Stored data

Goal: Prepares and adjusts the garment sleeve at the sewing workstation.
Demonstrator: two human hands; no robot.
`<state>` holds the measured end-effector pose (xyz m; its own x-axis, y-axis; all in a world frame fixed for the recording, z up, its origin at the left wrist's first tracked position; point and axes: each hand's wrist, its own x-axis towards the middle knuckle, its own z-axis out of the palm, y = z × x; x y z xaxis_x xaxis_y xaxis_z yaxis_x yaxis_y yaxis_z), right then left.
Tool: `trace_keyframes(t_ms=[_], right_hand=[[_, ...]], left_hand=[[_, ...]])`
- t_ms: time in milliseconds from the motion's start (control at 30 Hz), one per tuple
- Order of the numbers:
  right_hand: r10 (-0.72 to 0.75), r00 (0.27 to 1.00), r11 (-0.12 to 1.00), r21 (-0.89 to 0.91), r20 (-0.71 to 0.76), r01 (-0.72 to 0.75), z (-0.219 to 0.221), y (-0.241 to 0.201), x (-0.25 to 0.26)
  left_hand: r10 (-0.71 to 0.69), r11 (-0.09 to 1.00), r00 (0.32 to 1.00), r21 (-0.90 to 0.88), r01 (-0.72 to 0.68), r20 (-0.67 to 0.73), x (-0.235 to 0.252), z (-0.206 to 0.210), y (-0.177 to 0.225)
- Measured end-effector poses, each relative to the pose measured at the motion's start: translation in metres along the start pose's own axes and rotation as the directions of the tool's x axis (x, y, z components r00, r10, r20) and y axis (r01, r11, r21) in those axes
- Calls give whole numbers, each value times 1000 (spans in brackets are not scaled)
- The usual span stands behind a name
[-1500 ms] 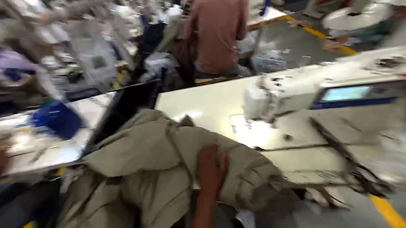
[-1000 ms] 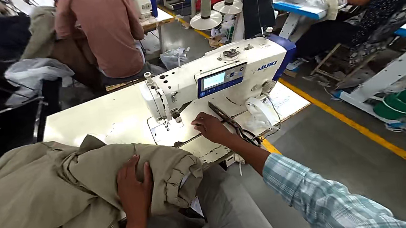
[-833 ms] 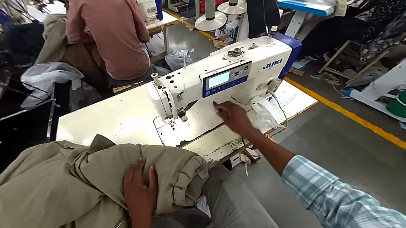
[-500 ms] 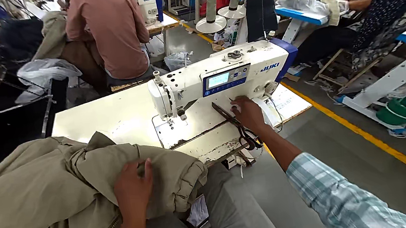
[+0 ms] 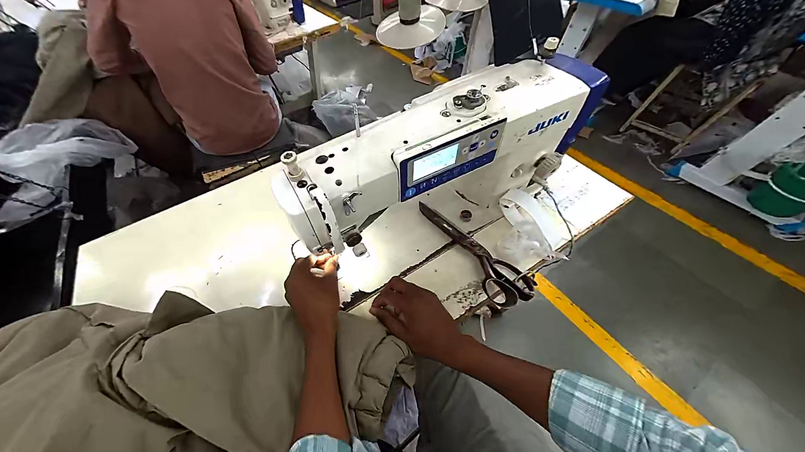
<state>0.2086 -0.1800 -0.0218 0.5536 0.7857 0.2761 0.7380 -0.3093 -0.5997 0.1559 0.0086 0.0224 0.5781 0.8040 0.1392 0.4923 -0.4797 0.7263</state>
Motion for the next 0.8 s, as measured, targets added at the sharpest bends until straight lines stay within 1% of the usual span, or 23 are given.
trace_keyframes(t_ms=[33, 67, 100, 167, 200, 233, 267, 300, 333, 367, 400, 433, 467, 500, 533, 567, 600, 633, 667, 700, 733, 767, 800], right_hand=[[-7, 1000, 1000, -15, -8, 6, 1, -1, -1], [-12, 1000, 1000, -23, -15, 12, 1, -2, -1], [-22, 999, 999, -28, -31, 21, 2, -3, 0], [-35, 999, 999, -37, -41, 33, 2, -5, 0], [-39, 998, 998, -46, -42, 37, 3, -5, -1], [-42, 998, 997, -59, -43, 40, 4, -5, -1], [-46, 998, 996, -74, -41, 42, 4, -5, -2], [-54, 997, 994, -93, -48, 49, 4, -4, -2], [-63, 996, 993, -106, -61, 56, 5, -4, -3], [-67, 996, 992, -109, -65, 60, 4, -6, -4], [-74, 995, 992, -106, -66, 67, 3, -8, -6], [-76, 995, 993, -95, -56, 71, 1, -9, -7], [-73, 996, 995, -77, -44, 70, 1, -8, -9], [-62, 998, 997, -40, -33, 61, 0, -6, -10], [-48, 998, 999, 18, -28, 49, 0, -3, -11], [-26, 999, 994, 103, -28, 29, -2, 0, -11], [4, 1000, 976, 218, -31, 3, -4, 1, -11], [44, 999, 937, 347, -18, -35, -8, 1, -12], [93, 996, 875, 477, 1, -82, -13, -2, -16], [142, 990, 803, 583, 17, -125, -18, -8, -26], [184, 983, 743, 651, 28, -158, -26, -16, -41], [202, 978, 712, 679, 45, -178, -33, -24, -59], [194, 979, 703, 688, 60, -181, -34, -25, -76]], left_hand=[[40, 998, 999, -52, -39, 16, -4, -4, -8], [74, 987, 994, -146, -61, 85, -10, -11, -15], [104, 960, 974, -277, -44, 203, -15, -20, -21], [201, 835, 893, -547, 59, 403, -26, -36, -37], [265, 746, 862, -658, 102, 433, -31, -46, -44], [288, 632, 868, -761, 145, 404, -35, -54, -50], [265, 486, 907, -858, 168, 327, -38, -60, -55], [224, 312, 947, -937, 156, 232, -38, -65, -58], [181, 134, 973, -984, 118, 141, -37, -70, -60], [129, -45, 990, -997, 67, 61, -35, -75, -62], [77, -198, 997, -980, 20, 4, -34, -80, -63], [43, -297, 999, -955, -12, -26, -34, -87, -64], [28, -345, 999, -938, -22, -34, -38, -94, -65], [38, -360, 998, -933, -24, -41, -44, -102, -64], [58, -350, 997, -937, -25, -48, -52, -111, -61], [84, -310, 995, -951, -22, -50, -62, -121, -57], [119, -248, 992, -969, -18, -49, -75, -132, -55], [145, -205, 988, -978, -21, -52, -90, -141, -56], [169, -150, 984, -988, -22, -48, -107, -150, -58], [184, -78, 982, -997, -19, -33, -128, -156, -60], [214, -3, 977, -1000, -3, -4, -150, -162, -61], [265, 95, 963, -995, 21, 45, -173, -167, -61], [333, 220, 935, -974, 50, 123, -196, -172, -61]])
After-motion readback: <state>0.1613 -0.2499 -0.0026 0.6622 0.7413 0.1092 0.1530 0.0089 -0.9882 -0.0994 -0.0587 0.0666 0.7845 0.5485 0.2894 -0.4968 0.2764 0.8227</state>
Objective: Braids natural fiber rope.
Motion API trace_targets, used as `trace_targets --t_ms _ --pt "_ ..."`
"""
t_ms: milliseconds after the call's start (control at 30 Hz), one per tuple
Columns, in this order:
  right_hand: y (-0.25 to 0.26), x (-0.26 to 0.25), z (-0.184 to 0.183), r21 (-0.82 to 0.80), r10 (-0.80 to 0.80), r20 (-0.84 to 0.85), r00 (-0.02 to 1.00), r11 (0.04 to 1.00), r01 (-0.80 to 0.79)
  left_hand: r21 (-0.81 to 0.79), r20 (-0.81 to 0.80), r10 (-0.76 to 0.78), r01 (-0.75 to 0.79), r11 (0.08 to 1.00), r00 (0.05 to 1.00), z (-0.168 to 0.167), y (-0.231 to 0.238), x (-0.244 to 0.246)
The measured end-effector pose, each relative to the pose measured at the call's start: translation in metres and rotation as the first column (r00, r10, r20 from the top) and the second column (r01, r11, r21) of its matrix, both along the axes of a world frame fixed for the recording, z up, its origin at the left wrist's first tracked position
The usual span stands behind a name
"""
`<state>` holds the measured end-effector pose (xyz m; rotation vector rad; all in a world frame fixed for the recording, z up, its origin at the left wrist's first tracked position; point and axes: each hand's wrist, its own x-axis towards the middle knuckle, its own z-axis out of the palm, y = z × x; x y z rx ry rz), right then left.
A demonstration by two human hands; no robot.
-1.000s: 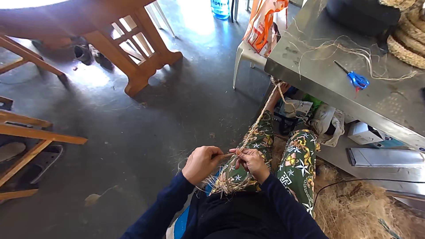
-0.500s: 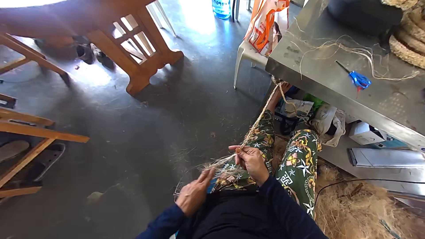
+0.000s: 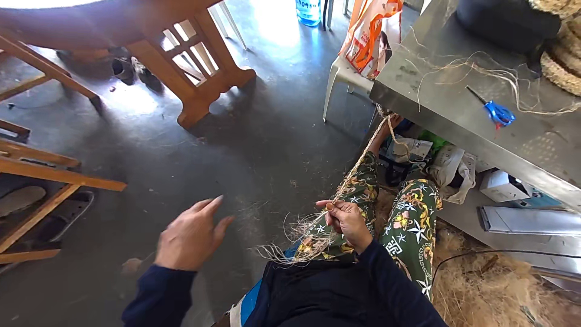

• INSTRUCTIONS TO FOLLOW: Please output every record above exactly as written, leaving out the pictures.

• SOLUTION TO THIS TASK:
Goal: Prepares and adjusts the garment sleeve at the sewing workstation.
Demonstrator: two human hands; no robot.
`<state>` holds the measured end-effector pose (xyz m; its own x-axis, y-axis; all in a world frame fixed for the recording, z up, its origin at the left wrist's first tracked position; point and axes: each hand's wrist, its own x-axis towards the middle knuckle, its own z-axis out of the palm, y = z × x; x y z xaxis_x xaxis_y xaxis_z yaxis_x yaxis_y yaxis_z), right then left.
Tool: `trace_keyframes(t_ms=[_], right_hand=[[_, ...]], left_hand=[[_, ...]])`
- t_ms: time in milliseconds from the motion's start (control at 30 Hz), one per tuple
- Order of the numbers:
  right_hand: r10 (-0.72 to 0.75), r00 (0.27 to 1.00), r11 (-0.12 to 1.00), r21 (-0.89 to 0.91), r20 (-0.71 to 0.76), r01 (-0.72 to 0.75), z (-0.219 to 0.221), y (-0.241 to 0.201), x (-0.25 to 0.26)
  left_hand: r10 (-0.71 to 0.69), r11 (-0.09 to 1.00), r00 (0.32 to 1.00), r21 (-0.90 to 0.88), r01 (-0.72 to 0.68), r20 (-0.67 to 0.73), x (-0.235 to 0.252), z (-0.206 to 0.210), y (-0.177 to 0.225)
- Measured end-effector poses, each relative to the pose measured at the motion's start: translation in metres along the start pose's own axes and rotation as the directions of the tool's x axis (x, y, z components r00, r10, r20) and y axis (r01, r11, r21) in those axes
- Calls give whole numbers, each value times 1000 (spans in brackets are not scaled)
- The usual span stands behind a name
[-1500 ms] 
[-1000 ms] 
[-833 ms] 
[-500 ms] 
[+0 ms] 
<state>0.2086 -0.1800 -0.0218 0.5536 0.7857 0.2761 0.7380 -0.3093 -0.5997 0.1559 0.0086 0.0224 0.5781 0.8040 0.1392 0.4923 -0.4797 0.7263</state>
Motion for the next 0.8 s, as measured, targets added at the sharpest bends until straight lines stay within 1% of the usual span, or 23 are given.
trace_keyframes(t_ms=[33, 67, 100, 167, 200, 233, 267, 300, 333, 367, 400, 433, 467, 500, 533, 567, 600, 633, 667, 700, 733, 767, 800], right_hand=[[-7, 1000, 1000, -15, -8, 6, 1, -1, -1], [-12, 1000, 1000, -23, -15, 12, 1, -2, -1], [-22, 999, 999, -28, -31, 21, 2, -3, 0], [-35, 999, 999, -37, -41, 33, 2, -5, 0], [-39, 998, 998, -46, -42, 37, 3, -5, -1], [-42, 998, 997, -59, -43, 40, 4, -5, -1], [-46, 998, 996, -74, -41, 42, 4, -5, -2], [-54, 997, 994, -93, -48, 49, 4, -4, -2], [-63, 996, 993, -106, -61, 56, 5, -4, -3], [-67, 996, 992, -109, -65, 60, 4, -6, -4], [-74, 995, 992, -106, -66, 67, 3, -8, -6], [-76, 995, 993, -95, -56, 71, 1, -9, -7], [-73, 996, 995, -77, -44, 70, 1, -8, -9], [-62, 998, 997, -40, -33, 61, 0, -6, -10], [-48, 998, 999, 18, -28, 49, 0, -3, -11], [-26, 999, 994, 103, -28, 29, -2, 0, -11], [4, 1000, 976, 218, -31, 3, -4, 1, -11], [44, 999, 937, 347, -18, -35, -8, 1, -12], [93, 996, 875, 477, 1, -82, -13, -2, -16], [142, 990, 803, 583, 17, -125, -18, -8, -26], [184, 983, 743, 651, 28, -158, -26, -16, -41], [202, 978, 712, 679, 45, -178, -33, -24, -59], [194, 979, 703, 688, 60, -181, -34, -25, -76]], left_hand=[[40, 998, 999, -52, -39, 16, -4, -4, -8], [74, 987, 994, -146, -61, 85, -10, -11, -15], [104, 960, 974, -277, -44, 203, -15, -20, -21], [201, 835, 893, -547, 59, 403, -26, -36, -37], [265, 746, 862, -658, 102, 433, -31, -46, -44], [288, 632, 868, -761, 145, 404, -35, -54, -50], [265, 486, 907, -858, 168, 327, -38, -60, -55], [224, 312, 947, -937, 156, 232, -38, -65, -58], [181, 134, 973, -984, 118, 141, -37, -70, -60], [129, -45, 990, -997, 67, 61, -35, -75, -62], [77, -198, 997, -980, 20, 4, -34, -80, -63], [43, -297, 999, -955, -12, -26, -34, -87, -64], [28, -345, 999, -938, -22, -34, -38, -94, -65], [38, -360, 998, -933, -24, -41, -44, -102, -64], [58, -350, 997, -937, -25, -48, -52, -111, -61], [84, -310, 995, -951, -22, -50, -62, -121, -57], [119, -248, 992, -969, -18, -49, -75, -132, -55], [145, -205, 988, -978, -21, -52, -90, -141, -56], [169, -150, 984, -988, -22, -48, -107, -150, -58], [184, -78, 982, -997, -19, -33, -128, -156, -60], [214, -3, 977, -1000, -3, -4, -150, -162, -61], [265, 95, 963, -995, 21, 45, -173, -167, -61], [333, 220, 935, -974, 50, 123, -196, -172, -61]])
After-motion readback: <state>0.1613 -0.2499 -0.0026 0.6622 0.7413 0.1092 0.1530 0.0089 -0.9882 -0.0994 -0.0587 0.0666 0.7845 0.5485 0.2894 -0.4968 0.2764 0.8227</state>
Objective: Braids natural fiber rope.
Motion API trace_targets, used as `trace_targets --t_ms _ --pt "_ ..."`
"""
t_ms: milliseconds after the call's start (control at 30 Hz), one per tuple
Columns, in this order:
  right_hand: y (-0.25 to 0.26), x (-0.26 to 0.25), z (-0.184 to 0.183), r21 (-0.82 to 0.80), r10 (-0.80 to 0.80), r20 (-0.84 to 0.85), r00 (-0.02 to 1.00), r11 (0.04 to 1.00), r01 (-0.80 to 0.79)
  left_hand: r21 (-0.81 to 0.79), r20 (-0.81 to 0.80), r10 (-0.76 to 0.78), r01 (-0.75 to 0.79), r11 (0.08 to 1.00), r00 (0.05 to 1.00), z (-0.168 to 0.167), y (-0.231 to 0.238), x (-0.244 to 0.246)
The measured end-effector pose, each relative to the pose measured at the call's start: translation in metres and rotation as the first column (r00, r10, r20 from the top) and the second column (r01, r11, r21) of its matrix, both along the axes of a world frame fixed for the recording, z up, its origin at the left wrist's first tracked position
The usual span stands behind a name
"""
`<state>` holds the measured end-effector pose (xyz m; rotation vector rad; all in a world frame fixed for the recording, z up, its origin at the left wrist's first tracked position; point and axes: each hand's wrist, its own x-axis towards the middle knuckle, its own z-axis out of the palm, y = z × x; x y z rx ry rz), right then left.
A demonstration by two human hands; no robot.
-1.000s: 
-0.500s: 
+0.000s: 

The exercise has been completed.